I was diagnosed with Type 1 diabetes at age 23. I have heard of a few others who were diagnosed in their early to late-twenties. Since Type 1 is commonly known as juvenile diabetes, many people are confused when I tell them I was diagnosed at 23. Is the medical community presently finding diagnosis in this age group more common?
Several years ago the term "juvenile diabetes" was abandoned and an attempt was made to classify diabetes according to "type" of treatment rather than age of onset (Type 1 or insulin dependent diabetes and Type 2 or non-insulin dependent diabetes.) This reclassification was made because Type 1 or insulin dependent diabetes (IDDM) can be diagnosed in adults as well as children. Most children develop Type 1 diabetes, but some do develop Type 2.
Very recently, a new classification of diabetes was made. The new classification attempts to classify diabetes according to the cause of the high blood sugar and not according to its treatment. The term Type 1 diabetes refers to diabetes caused by beta cell destruction. Most cases but not all cases of Type 1 diabetes are caused by an autoimmune destruction of the beta cells in the pancreas.

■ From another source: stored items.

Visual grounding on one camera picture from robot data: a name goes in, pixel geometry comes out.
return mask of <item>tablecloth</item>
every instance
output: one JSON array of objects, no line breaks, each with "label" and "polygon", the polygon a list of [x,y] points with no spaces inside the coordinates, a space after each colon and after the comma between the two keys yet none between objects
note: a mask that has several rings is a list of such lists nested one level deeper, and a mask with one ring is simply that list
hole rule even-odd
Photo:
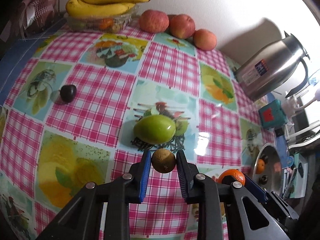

In recent years there have been reports of increasing incidence of Type 1 diabetes (previously referred to as IDDM) especially in young children. It is harder to know whether the incidence is increasing in adults as many adults develop Type 1 diabetes slowly and may be misclassified initially as Type 2 diabetes (high blood sugar caused by insulin resistance, formerly referred to as NIDDM or non-insulin diabetes.) Also, it seems that fewer adults with Type 1 diabetes have the classical autoimmune pattern making it harder to diagnose Type 1 diabetes in adults with certainty.
At the present time there is a collaborative study going on in many countries in Europe to ascertain the true incidence of Type 1 diabetes in young adults.